The Liberty Bell High School cheer squad was interviewed by Tom Sherry, chief meteorologist at KREM 2, for his Tom’s Tailgate show.
By Ashley Lodato
Each week KREM 2 News selects two local football games, and community members are asked to vote on which game Chief Meteorologist Tom Sherry will visit. When Liberty Bell was selected in late September for a game against Brewster, our local cheerleading squad met Sherry during the “Tom’s Tailgate” event Sherry hosted before that game.
Recently amongst the high school parent crowd there have been heated debates about the concept of cheerleading. In some communities it’s an anachronism. Some parents say that having cheerleaders at boys’ football and basketball games is tradition and should thus be preserved. Others argue that if a cheerleading squad exists, it should devote equal cheering time to both boys’ and girls’ sports teams. Still others claim that cheerleading is frivolous and demeaning and should be eliminated from school sports altogether.

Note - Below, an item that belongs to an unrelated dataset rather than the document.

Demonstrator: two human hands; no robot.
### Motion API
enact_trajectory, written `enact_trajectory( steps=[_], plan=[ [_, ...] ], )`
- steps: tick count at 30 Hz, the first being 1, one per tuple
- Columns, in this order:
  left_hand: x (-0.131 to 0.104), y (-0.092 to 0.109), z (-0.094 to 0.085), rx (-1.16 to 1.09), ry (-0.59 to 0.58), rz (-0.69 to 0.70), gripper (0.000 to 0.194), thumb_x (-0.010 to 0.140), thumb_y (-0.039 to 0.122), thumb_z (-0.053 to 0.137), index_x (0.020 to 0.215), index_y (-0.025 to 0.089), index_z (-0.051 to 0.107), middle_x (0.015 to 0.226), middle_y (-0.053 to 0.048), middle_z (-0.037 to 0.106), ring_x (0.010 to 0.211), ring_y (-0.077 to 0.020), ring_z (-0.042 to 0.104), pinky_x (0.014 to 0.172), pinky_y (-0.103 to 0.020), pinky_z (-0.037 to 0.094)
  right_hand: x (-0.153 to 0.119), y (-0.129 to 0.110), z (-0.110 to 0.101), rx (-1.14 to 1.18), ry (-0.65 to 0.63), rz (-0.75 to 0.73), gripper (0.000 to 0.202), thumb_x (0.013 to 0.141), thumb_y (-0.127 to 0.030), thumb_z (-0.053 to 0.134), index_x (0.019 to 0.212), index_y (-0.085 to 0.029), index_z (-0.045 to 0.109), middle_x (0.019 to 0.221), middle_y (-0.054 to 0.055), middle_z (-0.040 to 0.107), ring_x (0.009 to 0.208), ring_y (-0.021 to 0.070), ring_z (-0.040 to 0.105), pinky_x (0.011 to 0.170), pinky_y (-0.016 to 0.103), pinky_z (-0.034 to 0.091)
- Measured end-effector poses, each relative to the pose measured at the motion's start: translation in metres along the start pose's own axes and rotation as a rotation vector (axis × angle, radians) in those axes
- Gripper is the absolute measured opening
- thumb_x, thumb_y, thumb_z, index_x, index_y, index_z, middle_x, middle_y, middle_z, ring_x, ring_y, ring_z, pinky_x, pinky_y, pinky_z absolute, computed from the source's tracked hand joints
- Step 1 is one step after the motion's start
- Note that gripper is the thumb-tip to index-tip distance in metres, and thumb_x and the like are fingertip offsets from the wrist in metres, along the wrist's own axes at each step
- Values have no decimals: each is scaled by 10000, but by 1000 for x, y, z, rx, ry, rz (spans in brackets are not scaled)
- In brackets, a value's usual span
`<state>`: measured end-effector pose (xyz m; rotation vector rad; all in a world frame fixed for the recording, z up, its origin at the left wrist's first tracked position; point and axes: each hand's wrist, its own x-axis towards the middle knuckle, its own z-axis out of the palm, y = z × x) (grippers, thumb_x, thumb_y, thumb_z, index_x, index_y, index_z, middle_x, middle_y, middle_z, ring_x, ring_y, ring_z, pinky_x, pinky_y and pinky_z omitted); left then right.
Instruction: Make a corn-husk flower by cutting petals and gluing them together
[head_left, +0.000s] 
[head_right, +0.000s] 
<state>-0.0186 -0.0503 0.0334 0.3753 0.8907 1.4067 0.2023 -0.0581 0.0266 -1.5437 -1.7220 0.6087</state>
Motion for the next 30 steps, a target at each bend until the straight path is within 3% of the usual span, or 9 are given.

I was a cheerleader for a while in high school. And I know I’m not the only middle-aged woman in the valley with a cheerleading past (right, Melissa Quigley?). So let any forthcoming support or criticism of the practice of cheerleading be read from the perspective of one who has been on both sides of the pompons, which are round, and thus do not have sides.
Cheerleading ostensibly exists only for the benefit of the athletic male ego. Groups of girls in short skirts jump around on the sidelines looking pretty while the boys do the real work of playing the game. At least, that’s what the decriers might say.
But I wasn’t a cheerleader in order to help boys play football better; I was a cheerleader because I loved working closely with a group of other girls to create small performances. I wasn’t showing up for the football and basketball players; I was showing up for the other girls on my squad. Football and basketball may give cheerleading a reason to exist, but I’m guessing that most cheerleaders are motivated by the experience of bonding with other girls, not by the promise of being in a support role to the real stars.
Our local cheerleaders may or may not have caught wind of the to-cheer-or-not-to-cheer debate, but recently they’ve been showing up to root for the undefeated Lady Lions’ soccer team, which I think shows an open-minded spunk.
I’ll admit to being firmly in the equal-cheering-for-both-sexes camp, but I can empathize with the arguments of those on opposite ends of the spectrum. But since none of them have a weekly column with which to broadcast their views, I’ll claim the unfair advantage of having the final say. In a world where critics, haters, naysayers and bullies get increasingly more air time, why not embrace an activity that is dedicated to promoting the messages of optimism, encouragement and support?